_Data provided_
++++++
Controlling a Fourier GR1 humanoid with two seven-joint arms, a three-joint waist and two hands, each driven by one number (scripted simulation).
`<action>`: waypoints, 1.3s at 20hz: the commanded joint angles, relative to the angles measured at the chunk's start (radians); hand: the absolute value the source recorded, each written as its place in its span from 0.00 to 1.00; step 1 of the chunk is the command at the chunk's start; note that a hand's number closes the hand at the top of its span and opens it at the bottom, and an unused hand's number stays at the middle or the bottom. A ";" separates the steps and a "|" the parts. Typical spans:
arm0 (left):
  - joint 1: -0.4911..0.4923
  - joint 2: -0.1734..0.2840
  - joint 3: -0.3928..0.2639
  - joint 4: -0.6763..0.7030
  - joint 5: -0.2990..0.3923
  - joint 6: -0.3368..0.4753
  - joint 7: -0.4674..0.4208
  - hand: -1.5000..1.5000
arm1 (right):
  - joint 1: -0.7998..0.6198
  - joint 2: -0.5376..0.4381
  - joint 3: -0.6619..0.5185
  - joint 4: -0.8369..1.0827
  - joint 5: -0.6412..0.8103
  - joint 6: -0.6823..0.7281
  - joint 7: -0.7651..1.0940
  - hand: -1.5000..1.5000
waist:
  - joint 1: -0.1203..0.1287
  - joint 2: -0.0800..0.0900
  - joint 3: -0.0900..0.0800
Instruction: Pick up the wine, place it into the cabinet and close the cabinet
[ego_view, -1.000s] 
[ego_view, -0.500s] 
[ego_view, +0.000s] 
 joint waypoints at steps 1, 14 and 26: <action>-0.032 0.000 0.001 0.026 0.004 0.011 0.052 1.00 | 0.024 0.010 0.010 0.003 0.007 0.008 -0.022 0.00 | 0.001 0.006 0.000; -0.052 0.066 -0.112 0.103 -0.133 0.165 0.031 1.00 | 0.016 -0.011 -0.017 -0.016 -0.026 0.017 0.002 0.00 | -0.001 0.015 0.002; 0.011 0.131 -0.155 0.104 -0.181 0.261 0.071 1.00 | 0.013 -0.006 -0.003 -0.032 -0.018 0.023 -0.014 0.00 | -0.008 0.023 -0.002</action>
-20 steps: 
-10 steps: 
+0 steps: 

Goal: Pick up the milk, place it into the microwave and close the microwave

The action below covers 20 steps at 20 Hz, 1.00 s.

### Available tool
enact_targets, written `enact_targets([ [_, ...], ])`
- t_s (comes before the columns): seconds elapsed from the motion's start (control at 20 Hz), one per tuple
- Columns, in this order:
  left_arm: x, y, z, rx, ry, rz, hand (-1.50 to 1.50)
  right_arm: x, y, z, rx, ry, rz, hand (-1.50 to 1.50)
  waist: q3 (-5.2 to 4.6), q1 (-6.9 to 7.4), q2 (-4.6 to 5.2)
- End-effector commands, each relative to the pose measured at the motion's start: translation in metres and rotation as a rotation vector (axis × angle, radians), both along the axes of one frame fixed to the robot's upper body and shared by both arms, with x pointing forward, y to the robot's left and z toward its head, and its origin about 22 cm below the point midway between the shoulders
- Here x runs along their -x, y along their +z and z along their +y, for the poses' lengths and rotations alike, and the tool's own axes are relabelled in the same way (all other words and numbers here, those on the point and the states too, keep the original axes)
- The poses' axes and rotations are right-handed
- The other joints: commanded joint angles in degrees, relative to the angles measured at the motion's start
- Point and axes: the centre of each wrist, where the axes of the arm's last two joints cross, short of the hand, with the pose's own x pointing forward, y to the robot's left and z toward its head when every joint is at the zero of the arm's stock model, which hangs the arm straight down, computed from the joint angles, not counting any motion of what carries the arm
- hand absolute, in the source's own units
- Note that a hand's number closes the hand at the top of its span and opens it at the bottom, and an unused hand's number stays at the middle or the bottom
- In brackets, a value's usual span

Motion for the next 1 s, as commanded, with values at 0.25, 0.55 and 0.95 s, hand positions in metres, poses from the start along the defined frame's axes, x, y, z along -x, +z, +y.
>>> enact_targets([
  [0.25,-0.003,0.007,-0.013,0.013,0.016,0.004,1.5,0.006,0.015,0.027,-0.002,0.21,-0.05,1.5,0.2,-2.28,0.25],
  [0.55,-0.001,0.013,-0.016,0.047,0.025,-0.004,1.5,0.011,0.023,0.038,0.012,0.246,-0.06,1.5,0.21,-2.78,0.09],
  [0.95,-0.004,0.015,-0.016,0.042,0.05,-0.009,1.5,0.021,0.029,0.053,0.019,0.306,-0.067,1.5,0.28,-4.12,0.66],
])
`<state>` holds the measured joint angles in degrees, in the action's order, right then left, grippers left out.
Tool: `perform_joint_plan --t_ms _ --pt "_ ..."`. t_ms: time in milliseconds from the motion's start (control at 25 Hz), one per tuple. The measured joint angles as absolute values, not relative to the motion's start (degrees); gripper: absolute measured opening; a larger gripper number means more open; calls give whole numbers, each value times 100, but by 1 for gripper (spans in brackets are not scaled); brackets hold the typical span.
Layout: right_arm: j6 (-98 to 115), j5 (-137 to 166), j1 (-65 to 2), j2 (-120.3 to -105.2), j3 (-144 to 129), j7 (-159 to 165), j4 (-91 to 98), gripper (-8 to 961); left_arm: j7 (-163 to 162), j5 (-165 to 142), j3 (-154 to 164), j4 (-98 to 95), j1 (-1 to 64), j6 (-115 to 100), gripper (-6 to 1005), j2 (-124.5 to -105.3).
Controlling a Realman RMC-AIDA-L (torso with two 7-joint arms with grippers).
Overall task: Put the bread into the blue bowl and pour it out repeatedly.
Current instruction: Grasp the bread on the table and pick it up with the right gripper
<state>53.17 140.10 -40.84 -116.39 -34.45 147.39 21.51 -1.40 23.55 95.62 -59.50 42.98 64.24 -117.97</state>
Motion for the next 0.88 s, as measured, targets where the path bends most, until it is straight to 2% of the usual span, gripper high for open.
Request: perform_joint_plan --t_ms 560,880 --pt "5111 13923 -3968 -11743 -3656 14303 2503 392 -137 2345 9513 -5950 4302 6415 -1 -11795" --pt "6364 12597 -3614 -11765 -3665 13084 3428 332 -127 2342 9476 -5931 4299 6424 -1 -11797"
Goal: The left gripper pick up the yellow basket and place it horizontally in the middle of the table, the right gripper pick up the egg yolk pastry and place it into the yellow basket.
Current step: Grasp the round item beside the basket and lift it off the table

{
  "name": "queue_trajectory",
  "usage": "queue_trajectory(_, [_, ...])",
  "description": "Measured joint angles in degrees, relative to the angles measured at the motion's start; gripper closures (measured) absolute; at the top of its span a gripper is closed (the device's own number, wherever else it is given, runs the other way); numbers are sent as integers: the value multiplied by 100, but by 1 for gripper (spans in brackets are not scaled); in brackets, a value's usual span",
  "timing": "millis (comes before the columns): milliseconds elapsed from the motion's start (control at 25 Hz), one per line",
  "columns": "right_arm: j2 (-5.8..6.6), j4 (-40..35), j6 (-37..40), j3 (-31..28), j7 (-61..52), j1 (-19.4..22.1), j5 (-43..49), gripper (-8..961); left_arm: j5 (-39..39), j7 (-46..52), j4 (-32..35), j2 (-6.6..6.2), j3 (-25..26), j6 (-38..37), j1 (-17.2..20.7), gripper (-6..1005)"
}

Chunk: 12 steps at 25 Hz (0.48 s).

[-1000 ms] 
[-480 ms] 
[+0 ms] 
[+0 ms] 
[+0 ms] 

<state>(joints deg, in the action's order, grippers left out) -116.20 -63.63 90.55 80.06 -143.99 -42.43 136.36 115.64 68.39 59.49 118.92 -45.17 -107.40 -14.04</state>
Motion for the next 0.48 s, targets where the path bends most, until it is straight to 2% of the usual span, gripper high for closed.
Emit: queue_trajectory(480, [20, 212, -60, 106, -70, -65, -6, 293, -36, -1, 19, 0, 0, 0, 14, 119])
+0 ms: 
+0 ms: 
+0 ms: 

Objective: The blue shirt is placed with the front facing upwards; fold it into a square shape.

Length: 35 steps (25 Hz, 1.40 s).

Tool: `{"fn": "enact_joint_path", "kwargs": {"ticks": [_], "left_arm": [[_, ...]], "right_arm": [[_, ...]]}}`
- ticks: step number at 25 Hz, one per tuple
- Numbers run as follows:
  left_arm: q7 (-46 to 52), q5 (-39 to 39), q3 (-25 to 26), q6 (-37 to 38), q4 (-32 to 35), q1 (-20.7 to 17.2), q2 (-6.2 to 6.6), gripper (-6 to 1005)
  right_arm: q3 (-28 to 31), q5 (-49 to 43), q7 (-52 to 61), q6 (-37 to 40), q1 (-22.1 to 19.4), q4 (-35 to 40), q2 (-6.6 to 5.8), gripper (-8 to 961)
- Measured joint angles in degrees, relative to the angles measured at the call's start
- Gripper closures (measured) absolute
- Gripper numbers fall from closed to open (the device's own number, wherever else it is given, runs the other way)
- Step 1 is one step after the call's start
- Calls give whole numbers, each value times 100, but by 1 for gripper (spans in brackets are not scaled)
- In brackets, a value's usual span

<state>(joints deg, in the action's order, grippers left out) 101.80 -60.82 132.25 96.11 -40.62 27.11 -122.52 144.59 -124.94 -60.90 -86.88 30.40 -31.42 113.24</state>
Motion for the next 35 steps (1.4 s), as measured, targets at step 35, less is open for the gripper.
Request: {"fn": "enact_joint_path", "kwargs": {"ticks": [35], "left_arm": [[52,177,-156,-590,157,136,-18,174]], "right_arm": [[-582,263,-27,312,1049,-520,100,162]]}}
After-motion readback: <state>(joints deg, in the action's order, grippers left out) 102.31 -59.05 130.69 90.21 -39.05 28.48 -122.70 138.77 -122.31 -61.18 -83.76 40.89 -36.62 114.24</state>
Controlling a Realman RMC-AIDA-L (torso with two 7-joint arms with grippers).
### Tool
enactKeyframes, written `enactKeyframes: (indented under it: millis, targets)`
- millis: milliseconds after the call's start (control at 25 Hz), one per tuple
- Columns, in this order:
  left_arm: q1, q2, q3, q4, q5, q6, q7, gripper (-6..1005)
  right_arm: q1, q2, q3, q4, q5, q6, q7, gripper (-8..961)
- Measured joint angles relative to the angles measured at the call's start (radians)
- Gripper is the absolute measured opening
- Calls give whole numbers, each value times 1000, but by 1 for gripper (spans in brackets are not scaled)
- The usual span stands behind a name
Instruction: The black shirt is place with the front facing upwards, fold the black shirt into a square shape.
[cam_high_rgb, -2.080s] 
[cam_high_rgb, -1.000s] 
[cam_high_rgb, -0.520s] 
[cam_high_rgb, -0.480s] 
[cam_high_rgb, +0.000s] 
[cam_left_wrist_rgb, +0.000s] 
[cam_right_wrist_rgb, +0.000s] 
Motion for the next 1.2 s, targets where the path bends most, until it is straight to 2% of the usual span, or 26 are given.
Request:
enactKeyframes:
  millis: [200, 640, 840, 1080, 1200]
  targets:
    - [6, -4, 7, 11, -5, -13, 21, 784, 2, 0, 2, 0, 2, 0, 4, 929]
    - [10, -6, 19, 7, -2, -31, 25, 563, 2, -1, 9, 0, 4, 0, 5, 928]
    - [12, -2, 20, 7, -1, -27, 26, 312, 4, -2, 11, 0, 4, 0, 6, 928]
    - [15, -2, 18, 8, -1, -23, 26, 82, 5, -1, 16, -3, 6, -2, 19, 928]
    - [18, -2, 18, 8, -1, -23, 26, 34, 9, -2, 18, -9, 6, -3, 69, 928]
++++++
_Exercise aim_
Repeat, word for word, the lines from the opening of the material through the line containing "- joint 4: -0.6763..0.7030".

_Exercise output_
Controlling a Fourier GR1 humanoid with two seven-joint arms, a three-joint waist and two hands, each driven by one number (scripted simulation).
`<action>`: waypoints, 1.3s at 20hz: the commanded joint angles, relative to the angles measured at the chunk's start (radians); hand: the absolute value the source recorded, each written as its place in its span from 0.00 to 1.00; step 1 of the chunk is the command at the chunk's start; note that a hand's number closes the hand at the top of its span and opens it at the bottom, and an unused hand's number stays at the middle or the bottom. A ";" separates the steps and a "|" the parts. Typical spans:
arm0 (left):
  - joint 1: -0.4911..0.4923
  - joint 2: -0.1734..0.2840
  - joint 3: -0.3928..0.2639
  - joint 4: -0.6763..0.7030

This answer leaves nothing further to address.